EXERCISE - The answer must match the listing exactly, with every line written out again.

GIVEN DATA -
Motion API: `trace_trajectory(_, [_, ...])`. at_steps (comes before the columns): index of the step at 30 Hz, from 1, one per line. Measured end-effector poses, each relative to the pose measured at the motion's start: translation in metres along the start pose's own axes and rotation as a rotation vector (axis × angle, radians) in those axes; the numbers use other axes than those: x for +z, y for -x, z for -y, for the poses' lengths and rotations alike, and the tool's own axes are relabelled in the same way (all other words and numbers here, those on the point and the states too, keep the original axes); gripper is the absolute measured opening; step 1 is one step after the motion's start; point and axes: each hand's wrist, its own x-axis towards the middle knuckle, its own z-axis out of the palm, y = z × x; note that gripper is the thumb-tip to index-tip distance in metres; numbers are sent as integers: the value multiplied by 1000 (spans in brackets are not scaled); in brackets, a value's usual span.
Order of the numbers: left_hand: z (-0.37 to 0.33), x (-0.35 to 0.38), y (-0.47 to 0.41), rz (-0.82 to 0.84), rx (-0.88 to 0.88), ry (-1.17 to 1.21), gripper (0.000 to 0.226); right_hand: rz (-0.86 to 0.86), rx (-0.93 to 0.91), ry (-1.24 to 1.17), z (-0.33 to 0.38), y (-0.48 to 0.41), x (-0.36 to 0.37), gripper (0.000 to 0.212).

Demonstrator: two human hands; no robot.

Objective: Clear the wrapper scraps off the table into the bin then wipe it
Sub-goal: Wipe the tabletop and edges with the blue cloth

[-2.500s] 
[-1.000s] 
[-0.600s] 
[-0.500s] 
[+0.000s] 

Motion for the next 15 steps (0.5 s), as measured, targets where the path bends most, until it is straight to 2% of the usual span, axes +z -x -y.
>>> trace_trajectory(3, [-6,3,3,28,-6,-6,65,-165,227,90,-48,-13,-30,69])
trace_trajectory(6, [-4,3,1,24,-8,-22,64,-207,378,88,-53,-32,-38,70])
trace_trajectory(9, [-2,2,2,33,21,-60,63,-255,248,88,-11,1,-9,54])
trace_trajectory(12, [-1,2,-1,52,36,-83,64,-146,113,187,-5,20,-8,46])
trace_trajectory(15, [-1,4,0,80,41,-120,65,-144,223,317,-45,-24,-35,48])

SOLVED EXERCISE -
Motion API: `trace_trajectory(_, [_, ...])`. at_steps (comes before the columns): index of the step at 30 Hz, from 1, one per line. Measured end-effector poses, each relative to the pose measured at the motion's start: translation in metres along the start pose's own axes and rotation as a rotation vector (axis × angle, radians) in those axes; the numbers use other axes than those: x for +z, y for -x, z for -y, for the poses' lengths and rotations alike, and the tool's own axes are relabelled in the same way (all other words and numbers here, those on the point and the states too, keep the original axes); gripper is the absolute measured opening; step 1 is one step after the motion's start; point and axes: each hand's wrist, its own x-axis towards the middle knuckle, its own z-axis out of the palm, y = z × x; note that gripper is the thumb-tip to index-tip distance in metres; numbers are sent as integers: the value multiplied by 1000 (spans in brackets are not scaled); in brackets, a value's usual span.
Order of the numbers: left_hand: z (-0.37 to 0.33), x (-0.35 to 0.38), y (-0.47 to 0.41), rz (-0.82 to 0.84), rx (-0.88 to 0.88), ry (-1.17 to 1.21), gripper (0.000 to 0.226); right_hand: rz (-0.86 to 0.86), rx (-0.93 to 0.91), ry (-1.24 to 1.17), z (-0.33 to 0.38), y (-0.48 to 0.41), x (-0.36 to 0.37), gripper (0.000 to 0.212).

Demonstrator: two human hands; no robot.

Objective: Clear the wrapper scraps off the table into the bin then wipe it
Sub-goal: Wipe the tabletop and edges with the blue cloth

[-2.500s] 
[-1.000s] 
[-0.600s] 
[-0.500s] 
[+0.000s] 

Motion for the next 15 steps (0.5 s), as measured, targets where the path bends most, until it is straight to 2% of the usual span, axes +z -x -y.
>>> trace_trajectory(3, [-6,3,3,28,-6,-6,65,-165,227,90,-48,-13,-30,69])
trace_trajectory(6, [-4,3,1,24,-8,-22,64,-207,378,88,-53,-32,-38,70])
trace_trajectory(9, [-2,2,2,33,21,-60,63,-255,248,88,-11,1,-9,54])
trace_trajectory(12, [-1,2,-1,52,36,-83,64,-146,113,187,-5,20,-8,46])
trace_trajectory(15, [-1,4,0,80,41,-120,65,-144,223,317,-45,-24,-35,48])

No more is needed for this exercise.